___ Material provided
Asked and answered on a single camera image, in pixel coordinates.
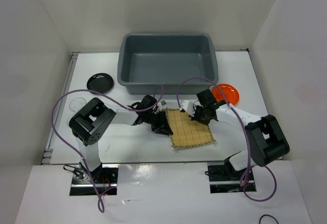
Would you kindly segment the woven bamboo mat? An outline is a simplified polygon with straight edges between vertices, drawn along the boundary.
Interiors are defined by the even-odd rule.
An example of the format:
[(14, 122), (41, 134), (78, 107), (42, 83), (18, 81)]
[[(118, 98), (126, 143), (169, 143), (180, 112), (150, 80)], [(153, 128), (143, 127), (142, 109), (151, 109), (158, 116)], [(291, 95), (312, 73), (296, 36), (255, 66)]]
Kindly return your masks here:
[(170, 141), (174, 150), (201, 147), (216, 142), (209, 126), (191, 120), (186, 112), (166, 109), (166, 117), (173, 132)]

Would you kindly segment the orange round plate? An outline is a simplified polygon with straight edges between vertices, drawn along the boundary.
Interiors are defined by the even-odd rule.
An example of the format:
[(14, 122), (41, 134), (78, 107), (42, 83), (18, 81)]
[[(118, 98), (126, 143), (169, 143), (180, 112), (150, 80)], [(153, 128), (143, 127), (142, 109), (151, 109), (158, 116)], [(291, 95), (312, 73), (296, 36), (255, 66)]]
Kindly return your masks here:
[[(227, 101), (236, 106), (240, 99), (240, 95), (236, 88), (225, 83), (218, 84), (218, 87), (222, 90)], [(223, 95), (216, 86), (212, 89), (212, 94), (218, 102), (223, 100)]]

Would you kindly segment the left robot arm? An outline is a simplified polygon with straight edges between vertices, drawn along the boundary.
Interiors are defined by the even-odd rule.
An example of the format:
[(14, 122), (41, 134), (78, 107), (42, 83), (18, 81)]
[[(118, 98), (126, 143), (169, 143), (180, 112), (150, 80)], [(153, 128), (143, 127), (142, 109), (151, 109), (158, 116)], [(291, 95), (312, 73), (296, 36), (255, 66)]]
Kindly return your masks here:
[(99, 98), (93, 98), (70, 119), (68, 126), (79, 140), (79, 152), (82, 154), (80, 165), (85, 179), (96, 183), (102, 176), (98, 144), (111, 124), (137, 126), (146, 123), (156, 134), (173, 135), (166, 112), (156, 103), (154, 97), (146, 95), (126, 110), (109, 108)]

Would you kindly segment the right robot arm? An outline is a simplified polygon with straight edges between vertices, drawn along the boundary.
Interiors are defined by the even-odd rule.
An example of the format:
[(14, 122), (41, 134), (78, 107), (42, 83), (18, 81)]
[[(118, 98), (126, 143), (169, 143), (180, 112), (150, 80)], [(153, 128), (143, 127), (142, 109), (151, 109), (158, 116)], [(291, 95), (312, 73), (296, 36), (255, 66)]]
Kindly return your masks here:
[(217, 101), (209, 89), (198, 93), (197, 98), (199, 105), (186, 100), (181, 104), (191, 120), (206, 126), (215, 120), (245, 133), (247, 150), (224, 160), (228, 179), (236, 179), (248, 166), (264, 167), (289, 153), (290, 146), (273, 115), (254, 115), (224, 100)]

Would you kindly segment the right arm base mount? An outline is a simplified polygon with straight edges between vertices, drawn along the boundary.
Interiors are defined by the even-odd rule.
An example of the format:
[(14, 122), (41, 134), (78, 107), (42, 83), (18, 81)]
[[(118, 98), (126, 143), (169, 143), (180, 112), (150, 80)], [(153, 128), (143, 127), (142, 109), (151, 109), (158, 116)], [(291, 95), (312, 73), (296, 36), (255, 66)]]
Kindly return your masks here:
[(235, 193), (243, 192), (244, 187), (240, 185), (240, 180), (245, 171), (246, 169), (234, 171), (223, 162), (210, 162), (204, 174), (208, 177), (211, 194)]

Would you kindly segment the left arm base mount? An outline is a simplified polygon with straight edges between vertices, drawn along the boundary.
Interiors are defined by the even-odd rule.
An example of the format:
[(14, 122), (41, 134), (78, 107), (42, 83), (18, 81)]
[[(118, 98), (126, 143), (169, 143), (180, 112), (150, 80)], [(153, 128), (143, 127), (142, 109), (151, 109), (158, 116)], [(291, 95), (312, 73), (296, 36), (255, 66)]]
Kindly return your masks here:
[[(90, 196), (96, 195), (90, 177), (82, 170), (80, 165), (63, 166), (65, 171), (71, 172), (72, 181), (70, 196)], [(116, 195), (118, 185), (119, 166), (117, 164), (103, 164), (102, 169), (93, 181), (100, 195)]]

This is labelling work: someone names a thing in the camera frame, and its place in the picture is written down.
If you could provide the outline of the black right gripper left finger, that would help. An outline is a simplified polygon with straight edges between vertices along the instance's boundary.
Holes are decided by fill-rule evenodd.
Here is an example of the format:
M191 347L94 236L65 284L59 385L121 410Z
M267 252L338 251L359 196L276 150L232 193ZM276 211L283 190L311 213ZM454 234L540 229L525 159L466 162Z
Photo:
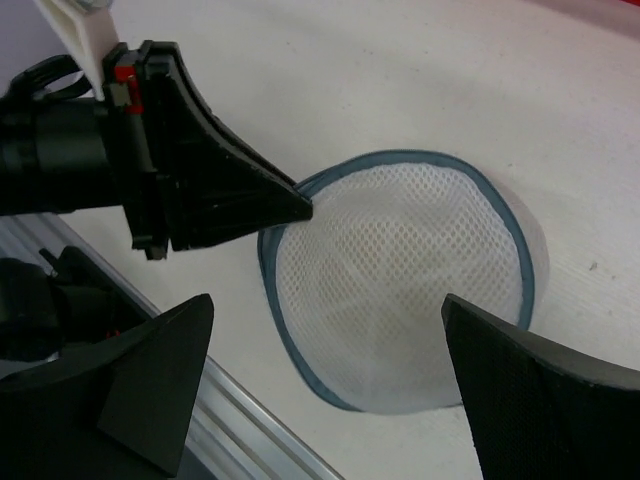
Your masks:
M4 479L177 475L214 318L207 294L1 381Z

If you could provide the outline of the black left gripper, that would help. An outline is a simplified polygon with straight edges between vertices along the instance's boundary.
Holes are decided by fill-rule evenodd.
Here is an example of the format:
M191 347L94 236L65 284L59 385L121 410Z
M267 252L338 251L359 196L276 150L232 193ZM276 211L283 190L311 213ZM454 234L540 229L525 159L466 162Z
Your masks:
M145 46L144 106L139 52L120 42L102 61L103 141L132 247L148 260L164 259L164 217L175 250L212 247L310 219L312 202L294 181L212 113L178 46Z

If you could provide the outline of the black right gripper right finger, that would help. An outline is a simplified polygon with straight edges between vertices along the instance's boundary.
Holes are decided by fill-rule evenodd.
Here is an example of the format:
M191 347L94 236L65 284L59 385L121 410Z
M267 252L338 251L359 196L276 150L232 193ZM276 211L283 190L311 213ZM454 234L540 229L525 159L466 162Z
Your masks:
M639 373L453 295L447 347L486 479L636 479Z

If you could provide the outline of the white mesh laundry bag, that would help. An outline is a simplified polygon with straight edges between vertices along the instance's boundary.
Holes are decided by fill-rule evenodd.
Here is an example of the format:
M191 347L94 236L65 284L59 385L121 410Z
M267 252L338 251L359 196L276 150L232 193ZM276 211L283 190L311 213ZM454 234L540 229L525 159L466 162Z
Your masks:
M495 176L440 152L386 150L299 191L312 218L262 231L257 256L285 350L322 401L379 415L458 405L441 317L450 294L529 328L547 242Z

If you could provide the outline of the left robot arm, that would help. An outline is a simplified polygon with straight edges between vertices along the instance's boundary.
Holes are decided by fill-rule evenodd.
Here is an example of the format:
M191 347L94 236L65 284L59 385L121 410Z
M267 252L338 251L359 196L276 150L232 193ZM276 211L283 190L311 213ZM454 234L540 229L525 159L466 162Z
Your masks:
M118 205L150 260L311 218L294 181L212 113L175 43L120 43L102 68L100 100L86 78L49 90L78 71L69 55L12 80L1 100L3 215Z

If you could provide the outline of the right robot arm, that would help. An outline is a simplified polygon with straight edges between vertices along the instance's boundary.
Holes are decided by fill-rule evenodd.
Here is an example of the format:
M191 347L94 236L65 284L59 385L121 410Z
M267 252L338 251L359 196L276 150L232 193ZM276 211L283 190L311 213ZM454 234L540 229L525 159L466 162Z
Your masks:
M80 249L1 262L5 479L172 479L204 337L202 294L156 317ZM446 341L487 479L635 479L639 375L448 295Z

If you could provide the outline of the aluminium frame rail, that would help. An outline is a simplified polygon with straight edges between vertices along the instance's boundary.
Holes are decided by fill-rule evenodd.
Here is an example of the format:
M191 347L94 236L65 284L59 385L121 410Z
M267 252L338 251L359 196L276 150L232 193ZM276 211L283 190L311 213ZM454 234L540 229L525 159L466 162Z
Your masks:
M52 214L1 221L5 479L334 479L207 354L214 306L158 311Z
______
Task directions
Each line above is to be copied verbatim. Drop any image from the copy.

Answer to the exercise
Asked and answered on a single camera image, in pixel coordinates.
Would you kindly segment the woven bamboo mat? An outline is a simplified polygon with straight edges between vertices, drawn along the boundary.
Interiors are defined by the even-odd rule.
An example of the format:
[(14, 122), (41, 134), (78, 107), (42, 83), (18, 81)]
[[(118, 98), (126, 143), (169, 143), (180, 112), (150, 80)], [(153, 128), (143, 127), (142, 109), (151, 109), (158, 116)], [(291, 95), (312, 73), (296, 36), (255, 66)]]
Kindly return your masks here:
[(170, 141), (174, 150), (201, 147), (216, 142), (209, 126), (191, 120), (186, 112), (166, 109), (166, 117), (173, 132)]

Would you kindly segment the orange round plate? An outline is a simplified polygon with straight edges between vertices, drawn along the boundary.
Interiors are defined by the even-odd rule.
An example of the format:
[(14, 122), (41, 134), (78, 107), (42, 83), (18, 81)]
[[(118, 98), (126, 143), (169, 143), (180, 112), (150, 80)], [(153, 128), (143, 127), (142, 109), (151, 109), (158, 116)], [(291, 95), (312, 73), (296, 36), (255, 66)]]
Kindly return your masks here:
[[(227, 101), (236, 106), (240, 99), (240, 95), (236, 88), (225, 83), (218, 84), (218, 87), (222, 90)], [(223, 95), (216, 86), (212, 89), (212, 94), (218, 102), (223, 100)]]

Would you kindly segment the left robot arm? An outline is a simplified polygon with straight edges between vertices, drawn along the boundary.
Interiors are defined by the even-odd rule.
An example of the format:
[(14, 122), (41, 134), (78, 107), (42, 83), (18, 81)]
[[(118, 98), (126, 143), (169, 143), (180, 112), (150, 80)], [(153, 128), (143, 127), (142, 109), (151, 109), (158, 116)], [(291, 95), (312, 73), (296, 36), (255, 66)]]
Kindly return your masks here:
[(99, 98), (93, 98), (70, 119), (68, 126), (79, 140), (79, 152), (82, 154), (80, 165), (85, 179), (96, 183), (102, 176), (98, 144), (111, 124), (137, 126), (146, 123), (156, 134), (173, 135), (166, 112), (156, 103), (154, 97), (146, 95), (126, 110), (109, 108)]

Would you kindly segment the right robot arm? An outline is a simplified polygon with straight edges between vertices, drawn along the boundary.
Interiors are defined by the even-odd rule.
An example of the format:
[(14, 122), (41, 134), (78, 107), (42, 83), (18, 81)]
[[(118, 98), (126, 143), (169, 143), (180, 112), (150, 80)], [(153, 128), (143, 127), (142, 109), (151, 109), (158, 116)], [(291, 95), (312, 73), (296, 36), (255, 66)]]
Kindly return your masks here:
[(217, 101), (209, 89), (198, 93), (197, 98), (199, 105), (186, 100), (181, 104), (191, 120), (206, 126), (215, 120), (245, 133), (247, 150), (224, 160), (228, 179), (236, 179), (248, 166), (264, 167), (289, 153), (290, 146), (273, 115), (254, 115), (224, 100)]

Would you kindly segment the right arm base mount? An outline is a simplified polygon with straight edges between vertices, drawn along the boundary.
Interiors are defined by the even-odd rule.
An example of the format:
[(14, 122), (41, 134), (78, 107), (42, 83), (18, 81)]
[[(118, 98), (126, 143), (169, 143), (180, 112), (150, 80)], [(153, 128), (143, 127), (142, 109), (151, 109), (158, 116)], [(291, 95), (312, 73), (296, 36), (255, 66)]]
Kindly return your masks here:
[(235, 193), (243, 192), (244, 187), (240, 185), (240, 180), (245, 171), (246, 169), (234, 171), (223, 162), (210, 162), (204, 174), (208, 177), (211, 194)]

Would you kindly segment the left arm base mount? An outline is a simplified polygon with straight edges between vertices, drawn along the boundary.
Interiors are defined by the even-odd rule.
An example of the format:
[(14, 122), (41, 134), (78, 107), (42, 83), (18, 81)]
[[(118, 98), (126, 143), (169, 143), (180, 112), (150, 80)], [(153, 128), (143, 127), (142, 109), (151, 109), (158, 116)], [(291, 95), (312, 73), (296, 36), (255, 66)]]
Kindly return your masks here:
[[(90, 196), (96, 195), (90, 177), (82, 170), (80, 165), (63, 166), (65, 171), (71, 172), (72, 181), (70, 196)], [(116, 195), (118, 185), (119, 166), (117, 164), (103, 164), (102, 169), (93, 181), (100, 195)]]

This is labelling work: someone names a thing in the camera frame, and its place in the picture is written down.
If you could provide the outline of the black right gripper left finger, that would help. An outline is a simplified polygon with straight edges between vertices along the instance's boundary.
Holes are decided by fill-rule evenodd.
Here is an example of the format:
M191 347L94 236L65 284L59 385L121 410Z
M267 252L338 251L359 196L276 150L232 193ZM276 211L283 190L311 213ZM454 234L540 229L525 159L466 162Z
Photo:
Your masks:
M4 479L177 475L214 318L207 294L1 381Z

If you could provide the outline of the black left gripper, that would help. An outline is a simplified polygon with straight edges between vertices along the instance's boundary.
Holes are decided by fill-rule evenodd.
Here is an example of the format:
M191 347L94 236L65 284L59 385L121 410Z
M267 252L338 251L359 196L276 150L232 193ZM276 211L283 190L311 213ZM454 234L540 229L525 159L466 162Z
Your masks:
M145 46L144 106L139 52L120 42L102 61L103 141L132 247L148 260L164 259L164 217L175 250L212 247L310 219L312 202L294 181L212 113L178 46Z

If you could provide the outline of the black right gripper right finger, that would help. An outline is a simplified polygon with straight edges between vertices along the instance's boundary.
Holes are decided by fill-rule evenodd.
Here is an example of the format:
M191 347L94 236L65 284L59 385L121 410Z
M267 252L338 251L359 196L276 150L232 193ZM276 211L283 190L311 213ZM454 234L540 229L525 159L466 162Z
Your masks:
M639 373L453 295L447 347L486 479L636 479Z

If you could provide the outline of the white mesh laundry bag, that would help. An outline is a simplified polygon with straight edges between vertices along the instance's boundary.
Holes are decided by fill-rule evenodd.
Here is an example of the format:
M191 347L94 236L65 284L59 385L121 410Z
M267 252L338 251L359 196L276 150L232 193ZM276 211L283 190L311 213ZM454 234L540 229L525 159L466 162Z
Your masks:
M495 176L440 152L386 150L299 191L312 218L262 231L257 256L285 350L322 401L379 415L458 405L441 317L450 294L529 328L547 242Z

If you could provide the outline of the left robot arm, that would help. An outline is a simplified polygon with straight edges between vertices along the instance's boundary.
Holes are decided by fill-rule evenodd.
Here is an example of the format:
M191 347L94 236L65 284L59 385L121 410Z
M267 252L338 251L359 196L276 150L232 193ZM276 211L283 190L311 213ZM454 234L540 229L525 159L466 162Z
Your masks:
M118 205L150 260L311 218L294 181L212 113L175 43L120 43L102 68L100 100L86 78L49 90L78 71L69 55L12 80L1 100L3 215Z

If you could provide the outline of the right robot arm, that would help. An outline is a simplified polygon with straight edges between vertices along the instance's boundary.
Holes are decided by fill-rule evenodd.
Here is an example of the format:
M191 347L94 236L65 284L59 385L121 410Z
M267 252L338 251L359 196L276 150L232 193ZM276 211L283 190L311 213ZM454 234L540 229L525 159L466 162Z
Your masks:
M80 249L1 262L5 479L172 479L204 337L202 294L156 317ZM446 341L487 479L635 479L639 375L448 295Z

If you could provide the outline of the aluminium frame rail, that would help. An outline is a simplified polygon with straight edges between vertices along the instance's boundary.
Holes are decided by fill-rule evenodd.
Here is an example of the format:
M191 347L94 236L65 284L59 385L121 410Z
M267 252L338 251L359 196L276 150L232 193ZM276 211L283 190L311 213ZM454 234L540 229L525 159L466 162Z
Your masks:
M52 214L1 221L5 479L334 479L207 354L214 306L158 311Z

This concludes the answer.